(Stored dataset items)
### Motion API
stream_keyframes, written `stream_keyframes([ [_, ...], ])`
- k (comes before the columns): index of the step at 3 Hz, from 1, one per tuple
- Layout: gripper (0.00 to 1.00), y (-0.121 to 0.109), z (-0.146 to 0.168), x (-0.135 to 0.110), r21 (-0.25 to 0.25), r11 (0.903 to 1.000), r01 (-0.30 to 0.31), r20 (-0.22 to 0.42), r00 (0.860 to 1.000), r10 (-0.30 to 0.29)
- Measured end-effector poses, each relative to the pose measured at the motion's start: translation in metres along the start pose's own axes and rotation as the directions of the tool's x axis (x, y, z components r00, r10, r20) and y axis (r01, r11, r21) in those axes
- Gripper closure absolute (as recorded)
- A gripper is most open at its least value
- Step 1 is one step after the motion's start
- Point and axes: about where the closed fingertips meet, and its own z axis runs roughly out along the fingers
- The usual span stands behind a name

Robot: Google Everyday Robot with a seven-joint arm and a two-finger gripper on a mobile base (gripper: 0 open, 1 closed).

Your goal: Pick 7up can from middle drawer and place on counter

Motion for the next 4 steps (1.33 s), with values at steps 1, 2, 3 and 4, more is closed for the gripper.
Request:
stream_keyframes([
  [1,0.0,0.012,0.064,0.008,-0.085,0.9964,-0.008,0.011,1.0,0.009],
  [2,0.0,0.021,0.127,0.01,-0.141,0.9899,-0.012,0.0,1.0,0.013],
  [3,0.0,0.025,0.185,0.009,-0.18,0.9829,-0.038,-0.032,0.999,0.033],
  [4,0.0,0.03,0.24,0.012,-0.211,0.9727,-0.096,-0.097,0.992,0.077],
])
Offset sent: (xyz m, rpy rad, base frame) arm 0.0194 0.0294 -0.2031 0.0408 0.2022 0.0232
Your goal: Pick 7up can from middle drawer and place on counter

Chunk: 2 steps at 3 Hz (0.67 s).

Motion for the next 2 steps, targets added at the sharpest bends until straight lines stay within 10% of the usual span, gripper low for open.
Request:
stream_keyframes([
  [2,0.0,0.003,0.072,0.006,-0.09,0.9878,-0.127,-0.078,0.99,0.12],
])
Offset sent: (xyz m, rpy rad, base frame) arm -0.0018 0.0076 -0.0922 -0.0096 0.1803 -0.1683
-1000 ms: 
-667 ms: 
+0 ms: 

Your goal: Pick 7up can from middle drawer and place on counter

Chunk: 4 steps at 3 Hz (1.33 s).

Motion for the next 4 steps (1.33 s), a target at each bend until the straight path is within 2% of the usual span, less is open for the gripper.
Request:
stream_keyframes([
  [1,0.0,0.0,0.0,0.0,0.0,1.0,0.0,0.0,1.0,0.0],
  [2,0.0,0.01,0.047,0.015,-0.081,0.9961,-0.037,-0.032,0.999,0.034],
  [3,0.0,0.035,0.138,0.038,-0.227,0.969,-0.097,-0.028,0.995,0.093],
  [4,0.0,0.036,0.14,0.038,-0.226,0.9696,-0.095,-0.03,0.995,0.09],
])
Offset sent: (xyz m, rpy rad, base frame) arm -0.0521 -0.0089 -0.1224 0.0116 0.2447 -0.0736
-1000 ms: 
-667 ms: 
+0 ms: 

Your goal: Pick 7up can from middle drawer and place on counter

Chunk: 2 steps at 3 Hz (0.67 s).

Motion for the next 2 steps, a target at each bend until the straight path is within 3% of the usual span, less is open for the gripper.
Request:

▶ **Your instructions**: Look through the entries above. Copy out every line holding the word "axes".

▶ **The answer**:
- Measured end-effector poses, each relative to the pose measured at the motion's start: translation in metres along the start pose's own axes and rotation as the directions of the tool's x axis (x, y, z components r00, r10, r20) and y axis (r01, r11, r21) in those axes
- Point and axes: about where the closed fingertips meet, and its own z axis runs roughly out along the fingers

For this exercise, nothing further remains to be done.